Exercise brief:
Your task is to copy the lines of the data below from the line holding "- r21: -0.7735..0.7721" through the line holding "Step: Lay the", inclusive, exactly and with nothing added.

:::::

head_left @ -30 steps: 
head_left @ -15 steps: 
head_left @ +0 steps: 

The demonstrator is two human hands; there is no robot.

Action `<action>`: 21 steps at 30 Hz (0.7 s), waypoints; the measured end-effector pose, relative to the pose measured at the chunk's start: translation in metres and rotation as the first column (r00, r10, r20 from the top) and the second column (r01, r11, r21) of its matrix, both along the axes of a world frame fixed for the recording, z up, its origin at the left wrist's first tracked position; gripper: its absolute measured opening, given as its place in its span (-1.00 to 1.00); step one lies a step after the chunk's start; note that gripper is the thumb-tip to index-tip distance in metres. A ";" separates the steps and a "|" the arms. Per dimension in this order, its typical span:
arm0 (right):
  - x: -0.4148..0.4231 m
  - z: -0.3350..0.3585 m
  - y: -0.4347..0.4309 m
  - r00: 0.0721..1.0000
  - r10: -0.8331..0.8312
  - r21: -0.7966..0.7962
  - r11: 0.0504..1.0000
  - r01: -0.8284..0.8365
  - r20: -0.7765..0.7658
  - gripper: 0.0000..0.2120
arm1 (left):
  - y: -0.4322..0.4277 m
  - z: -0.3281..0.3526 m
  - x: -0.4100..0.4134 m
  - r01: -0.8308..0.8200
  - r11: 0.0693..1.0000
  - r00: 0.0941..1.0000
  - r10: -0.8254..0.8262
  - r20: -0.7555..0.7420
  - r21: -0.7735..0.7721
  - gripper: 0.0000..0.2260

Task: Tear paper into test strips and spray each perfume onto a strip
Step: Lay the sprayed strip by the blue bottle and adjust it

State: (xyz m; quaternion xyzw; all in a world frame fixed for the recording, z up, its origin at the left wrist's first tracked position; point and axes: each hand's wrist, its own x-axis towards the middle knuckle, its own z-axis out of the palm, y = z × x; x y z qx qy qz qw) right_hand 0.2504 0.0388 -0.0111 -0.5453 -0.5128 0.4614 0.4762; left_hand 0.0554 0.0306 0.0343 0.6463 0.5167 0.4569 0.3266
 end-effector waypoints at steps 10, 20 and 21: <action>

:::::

Answer:
  - r21: -0.7735..0.7721
  - gripper: 0.0000..0.2260

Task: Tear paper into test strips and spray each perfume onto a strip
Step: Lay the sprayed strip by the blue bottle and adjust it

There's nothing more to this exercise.